3.4.1 Required Properties

@id

This gives the URL of the CSV file that the table is held in, relative to the location of the metadata document.

3.4.2 Optional Properties

The description of a table MAY also contain:

@type
If included, @type MUST be set to "Table". Publishers MAY include this to provide additional information to JSON-LD based toolchains.
table-direction

One of "rtl", "ltr" or "default". Indicates whether the table should be displayed with the first column on the right, on the left, or based on the first character in the table that has a specific direction. See section 2.2.1 Bidirectional Tables for more details.

Issue 8

This should be a defined controlled vocabulary in JSON-LD, so that the values map on to URIs in the RDF version rather than strings. We invite comment on how to configure the JSON-LD context to enable these values to be interpreted in this way.

schema
An object property that provides a schema description as described in section 3.5 Schemas. This may be provided as an embedded object within the JSON metadata or as a URL reference to a separate JSON schema document.
notes
An object property, usually an array, of annotation objects. An annotation object is an object that holds general annotations about a particular column, row, cell or region of the table.

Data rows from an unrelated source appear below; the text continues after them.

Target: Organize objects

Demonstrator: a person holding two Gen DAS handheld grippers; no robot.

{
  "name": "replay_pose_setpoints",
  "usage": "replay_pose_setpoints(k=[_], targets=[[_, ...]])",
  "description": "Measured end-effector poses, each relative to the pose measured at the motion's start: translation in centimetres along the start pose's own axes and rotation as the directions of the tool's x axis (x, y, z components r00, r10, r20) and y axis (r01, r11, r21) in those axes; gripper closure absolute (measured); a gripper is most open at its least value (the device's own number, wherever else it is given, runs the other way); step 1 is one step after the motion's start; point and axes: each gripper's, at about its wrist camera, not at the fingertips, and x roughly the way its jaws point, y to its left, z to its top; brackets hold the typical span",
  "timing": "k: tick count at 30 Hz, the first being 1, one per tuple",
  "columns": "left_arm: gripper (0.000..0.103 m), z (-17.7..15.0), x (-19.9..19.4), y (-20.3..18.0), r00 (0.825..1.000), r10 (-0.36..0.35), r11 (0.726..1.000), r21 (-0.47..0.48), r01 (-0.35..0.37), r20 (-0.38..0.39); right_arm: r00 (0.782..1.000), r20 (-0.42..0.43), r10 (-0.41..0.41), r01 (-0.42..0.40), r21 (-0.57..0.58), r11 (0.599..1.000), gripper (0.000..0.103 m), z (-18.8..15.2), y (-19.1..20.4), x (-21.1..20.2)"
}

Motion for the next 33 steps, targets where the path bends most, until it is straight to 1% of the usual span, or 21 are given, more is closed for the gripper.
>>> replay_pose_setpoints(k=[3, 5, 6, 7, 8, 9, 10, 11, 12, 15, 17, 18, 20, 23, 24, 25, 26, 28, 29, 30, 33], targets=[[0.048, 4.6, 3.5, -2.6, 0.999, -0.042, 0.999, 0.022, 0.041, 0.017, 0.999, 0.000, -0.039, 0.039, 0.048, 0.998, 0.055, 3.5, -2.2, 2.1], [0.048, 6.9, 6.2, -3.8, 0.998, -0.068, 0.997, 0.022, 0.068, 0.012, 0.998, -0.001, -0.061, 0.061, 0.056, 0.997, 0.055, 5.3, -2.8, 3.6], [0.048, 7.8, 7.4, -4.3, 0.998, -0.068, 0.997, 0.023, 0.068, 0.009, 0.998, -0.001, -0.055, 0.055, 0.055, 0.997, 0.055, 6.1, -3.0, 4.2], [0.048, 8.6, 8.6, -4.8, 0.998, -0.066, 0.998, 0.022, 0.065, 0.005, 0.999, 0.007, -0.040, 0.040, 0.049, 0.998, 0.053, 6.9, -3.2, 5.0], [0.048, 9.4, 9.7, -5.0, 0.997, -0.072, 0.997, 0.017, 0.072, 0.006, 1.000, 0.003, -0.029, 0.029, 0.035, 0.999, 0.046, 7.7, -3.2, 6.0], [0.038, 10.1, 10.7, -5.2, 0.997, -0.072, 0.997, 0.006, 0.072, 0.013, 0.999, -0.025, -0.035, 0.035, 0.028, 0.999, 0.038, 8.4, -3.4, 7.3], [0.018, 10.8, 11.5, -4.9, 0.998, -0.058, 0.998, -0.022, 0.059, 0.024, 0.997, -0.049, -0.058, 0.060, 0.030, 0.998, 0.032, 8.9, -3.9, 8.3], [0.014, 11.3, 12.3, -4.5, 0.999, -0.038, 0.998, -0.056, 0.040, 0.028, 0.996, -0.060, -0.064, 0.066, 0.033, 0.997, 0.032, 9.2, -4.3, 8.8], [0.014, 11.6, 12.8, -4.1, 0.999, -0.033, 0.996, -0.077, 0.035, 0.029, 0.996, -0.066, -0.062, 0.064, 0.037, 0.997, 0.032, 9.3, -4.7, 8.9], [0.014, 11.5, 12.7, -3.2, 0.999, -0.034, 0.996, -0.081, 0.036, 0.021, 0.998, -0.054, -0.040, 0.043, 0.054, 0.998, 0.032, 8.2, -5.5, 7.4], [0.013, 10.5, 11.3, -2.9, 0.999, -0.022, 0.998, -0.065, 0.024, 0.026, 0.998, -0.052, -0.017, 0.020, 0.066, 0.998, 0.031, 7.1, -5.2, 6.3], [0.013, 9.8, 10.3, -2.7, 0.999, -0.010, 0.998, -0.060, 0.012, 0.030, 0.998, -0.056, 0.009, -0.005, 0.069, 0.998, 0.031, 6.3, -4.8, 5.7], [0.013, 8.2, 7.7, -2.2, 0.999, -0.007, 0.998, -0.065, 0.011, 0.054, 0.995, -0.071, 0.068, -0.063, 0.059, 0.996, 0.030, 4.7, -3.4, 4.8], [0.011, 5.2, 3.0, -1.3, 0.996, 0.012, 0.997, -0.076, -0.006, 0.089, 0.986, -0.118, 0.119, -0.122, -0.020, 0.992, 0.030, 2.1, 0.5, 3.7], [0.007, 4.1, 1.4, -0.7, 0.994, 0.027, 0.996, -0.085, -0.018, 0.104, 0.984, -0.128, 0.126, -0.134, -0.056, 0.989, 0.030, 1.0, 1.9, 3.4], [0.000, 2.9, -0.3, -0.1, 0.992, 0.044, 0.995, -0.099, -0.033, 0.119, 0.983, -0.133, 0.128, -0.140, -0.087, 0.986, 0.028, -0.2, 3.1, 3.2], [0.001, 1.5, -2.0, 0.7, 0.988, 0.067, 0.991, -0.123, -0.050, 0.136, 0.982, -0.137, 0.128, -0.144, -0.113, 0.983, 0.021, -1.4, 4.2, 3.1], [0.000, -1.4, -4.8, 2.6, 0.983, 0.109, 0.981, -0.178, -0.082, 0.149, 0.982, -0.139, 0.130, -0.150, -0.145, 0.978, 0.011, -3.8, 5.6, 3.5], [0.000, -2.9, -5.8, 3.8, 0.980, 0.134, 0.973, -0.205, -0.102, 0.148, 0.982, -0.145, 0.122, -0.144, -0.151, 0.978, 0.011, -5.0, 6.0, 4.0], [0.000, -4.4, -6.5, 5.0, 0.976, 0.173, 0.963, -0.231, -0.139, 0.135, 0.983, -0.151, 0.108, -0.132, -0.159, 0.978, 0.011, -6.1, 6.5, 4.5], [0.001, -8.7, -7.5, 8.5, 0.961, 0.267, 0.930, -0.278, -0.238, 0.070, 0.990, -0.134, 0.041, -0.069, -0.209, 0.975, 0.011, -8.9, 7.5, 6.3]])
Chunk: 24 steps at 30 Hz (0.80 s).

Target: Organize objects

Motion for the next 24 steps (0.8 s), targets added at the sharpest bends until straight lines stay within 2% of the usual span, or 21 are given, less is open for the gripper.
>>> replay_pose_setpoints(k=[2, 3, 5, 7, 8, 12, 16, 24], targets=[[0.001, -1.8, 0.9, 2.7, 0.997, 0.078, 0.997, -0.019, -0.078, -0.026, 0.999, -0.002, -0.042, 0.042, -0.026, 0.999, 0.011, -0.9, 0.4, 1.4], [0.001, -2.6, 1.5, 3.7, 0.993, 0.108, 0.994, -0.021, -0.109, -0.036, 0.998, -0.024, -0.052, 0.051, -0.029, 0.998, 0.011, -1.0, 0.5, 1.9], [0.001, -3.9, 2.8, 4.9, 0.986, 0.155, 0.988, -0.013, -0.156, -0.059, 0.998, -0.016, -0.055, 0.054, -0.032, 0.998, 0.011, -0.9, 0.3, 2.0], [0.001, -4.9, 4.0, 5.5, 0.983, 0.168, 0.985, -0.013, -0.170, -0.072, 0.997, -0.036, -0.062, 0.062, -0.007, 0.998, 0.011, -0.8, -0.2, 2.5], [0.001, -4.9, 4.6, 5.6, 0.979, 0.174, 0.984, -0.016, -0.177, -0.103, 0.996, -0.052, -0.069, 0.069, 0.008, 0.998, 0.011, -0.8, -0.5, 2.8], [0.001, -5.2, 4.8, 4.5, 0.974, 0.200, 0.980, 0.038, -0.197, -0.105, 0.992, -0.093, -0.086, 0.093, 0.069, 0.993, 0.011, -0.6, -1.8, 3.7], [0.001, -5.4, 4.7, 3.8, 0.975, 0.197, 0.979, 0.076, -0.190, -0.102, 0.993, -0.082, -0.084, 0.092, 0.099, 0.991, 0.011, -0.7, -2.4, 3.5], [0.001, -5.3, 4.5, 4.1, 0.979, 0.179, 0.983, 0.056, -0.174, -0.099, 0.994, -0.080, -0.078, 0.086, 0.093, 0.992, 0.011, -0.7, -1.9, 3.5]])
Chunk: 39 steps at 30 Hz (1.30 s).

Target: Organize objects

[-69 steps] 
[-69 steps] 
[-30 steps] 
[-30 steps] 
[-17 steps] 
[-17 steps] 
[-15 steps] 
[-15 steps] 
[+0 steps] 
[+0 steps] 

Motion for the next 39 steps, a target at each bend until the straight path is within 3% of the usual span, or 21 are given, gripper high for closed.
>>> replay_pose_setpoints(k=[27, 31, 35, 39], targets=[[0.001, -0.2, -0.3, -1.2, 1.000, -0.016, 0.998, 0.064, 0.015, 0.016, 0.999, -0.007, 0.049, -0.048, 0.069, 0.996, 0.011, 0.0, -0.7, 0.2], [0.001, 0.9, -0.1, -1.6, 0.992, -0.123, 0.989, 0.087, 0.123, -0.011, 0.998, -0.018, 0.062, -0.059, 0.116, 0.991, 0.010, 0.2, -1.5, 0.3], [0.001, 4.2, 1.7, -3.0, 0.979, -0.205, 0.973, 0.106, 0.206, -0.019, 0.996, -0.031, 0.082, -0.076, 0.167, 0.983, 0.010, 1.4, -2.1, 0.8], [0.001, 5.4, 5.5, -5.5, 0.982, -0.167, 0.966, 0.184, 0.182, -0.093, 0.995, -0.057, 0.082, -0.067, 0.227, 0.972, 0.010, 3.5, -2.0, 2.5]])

Each annotation object MUST have an @id property that references the relevant column, row, cell or region of the table using a fragment identifier. It MAY have any other common properties as described in section 3.3 Common Properties.
Issue 9

We intend to add a small subset of properties that indicate how a CSV file should be parsed, specifically those that mirror the existing distinction between the media types for text/csv and text/tab-separated-values, and the media type parameters that they allow, namely:

  • separator to give the character used as the separator in the tabular data file
  • encoding to specify the encoding used in the file
  • header to specify whether or not a header line is present

We invite comment about whether these are the right properties to specify.

Issue 10

We invite comment on whether we should include properties that help in checking the integrity of the file: datapackage includes bytes and hash. We could reuse the Subresource Integrity work here.

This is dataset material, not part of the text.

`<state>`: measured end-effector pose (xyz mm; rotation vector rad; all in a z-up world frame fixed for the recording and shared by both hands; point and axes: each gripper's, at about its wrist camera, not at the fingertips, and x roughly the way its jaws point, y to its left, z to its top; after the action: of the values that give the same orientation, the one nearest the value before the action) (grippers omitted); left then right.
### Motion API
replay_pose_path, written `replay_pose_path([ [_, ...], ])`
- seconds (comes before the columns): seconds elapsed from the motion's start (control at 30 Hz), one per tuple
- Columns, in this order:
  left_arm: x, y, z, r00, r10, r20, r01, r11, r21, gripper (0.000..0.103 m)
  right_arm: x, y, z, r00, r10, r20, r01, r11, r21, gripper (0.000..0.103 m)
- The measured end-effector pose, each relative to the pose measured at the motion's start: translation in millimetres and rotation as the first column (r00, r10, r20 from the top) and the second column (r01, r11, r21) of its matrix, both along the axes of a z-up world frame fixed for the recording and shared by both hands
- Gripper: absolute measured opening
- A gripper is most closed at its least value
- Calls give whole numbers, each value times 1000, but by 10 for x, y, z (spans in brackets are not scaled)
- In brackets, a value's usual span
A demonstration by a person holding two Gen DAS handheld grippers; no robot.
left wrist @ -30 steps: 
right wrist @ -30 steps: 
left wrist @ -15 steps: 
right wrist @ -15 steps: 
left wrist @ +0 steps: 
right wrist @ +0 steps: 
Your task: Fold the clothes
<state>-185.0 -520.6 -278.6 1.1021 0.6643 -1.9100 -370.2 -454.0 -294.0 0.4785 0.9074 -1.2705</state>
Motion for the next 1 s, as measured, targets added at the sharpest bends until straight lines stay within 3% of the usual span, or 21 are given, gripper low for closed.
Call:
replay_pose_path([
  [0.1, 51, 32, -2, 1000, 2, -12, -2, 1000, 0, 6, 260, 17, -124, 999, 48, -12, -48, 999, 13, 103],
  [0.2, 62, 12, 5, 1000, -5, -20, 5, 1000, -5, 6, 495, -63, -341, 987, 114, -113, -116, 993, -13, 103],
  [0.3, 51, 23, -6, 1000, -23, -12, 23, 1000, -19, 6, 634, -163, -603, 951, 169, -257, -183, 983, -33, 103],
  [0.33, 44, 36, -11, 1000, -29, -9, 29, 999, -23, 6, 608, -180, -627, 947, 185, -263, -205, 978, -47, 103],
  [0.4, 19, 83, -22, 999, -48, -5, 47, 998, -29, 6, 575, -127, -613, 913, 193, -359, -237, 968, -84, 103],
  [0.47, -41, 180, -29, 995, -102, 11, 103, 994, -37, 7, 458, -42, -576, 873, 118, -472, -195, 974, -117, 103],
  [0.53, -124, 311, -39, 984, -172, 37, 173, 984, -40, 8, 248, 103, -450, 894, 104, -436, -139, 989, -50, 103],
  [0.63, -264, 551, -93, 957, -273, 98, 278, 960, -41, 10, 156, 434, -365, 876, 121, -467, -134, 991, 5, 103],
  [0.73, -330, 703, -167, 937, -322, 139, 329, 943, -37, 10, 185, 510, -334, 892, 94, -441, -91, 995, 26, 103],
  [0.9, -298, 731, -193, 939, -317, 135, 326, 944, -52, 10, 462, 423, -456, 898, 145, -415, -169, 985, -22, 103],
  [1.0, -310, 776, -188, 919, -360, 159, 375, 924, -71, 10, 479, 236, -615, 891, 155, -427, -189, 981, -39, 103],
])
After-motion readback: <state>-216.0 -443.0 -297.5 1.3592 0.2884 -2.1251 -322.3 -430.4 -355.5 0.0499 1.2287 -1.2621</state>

The description MAY contain any of the properties defined in section 3.3 Common Properties to describe the table. As well as links to other related tables, the following common properties are particularly suitable for tables:

  • created
  • creator
  • description
  • language
  • license
  • modified
  • provenance
  • publisher
  • rights
  • rightsHolder
  • source
  • spatial
  • subject
  • temporal
  • title

3.5 Schemas

A schema is a definition of a tabular format that may be common to multiple tables. For example, multiple tables from different sources may have the same columns and be designed such that they can be aggregated together.

A schema description is a JSON object that encodes the information about a schema. All the properties of a schema description are optional.

@type
If included, @type MUST be set to "Schema". Publishers MAY include this to provide additional information to JSON-LD based toolchains.
columns

An array of column descriptions as described in section 3.6 Columns. These are matched to columns in table that use the schema by position: the first column description in the array applies to the first column in the table, the second to the second and so on.

The name properties of the column descriptions MUST be unique within a given table description.

rows

An array of row descriptions as described in section 3.7 Rows. These are matched to row by the value of the row in the row description. The values of the row properties MUST be unique within a given table description (ie no row can have more than one description).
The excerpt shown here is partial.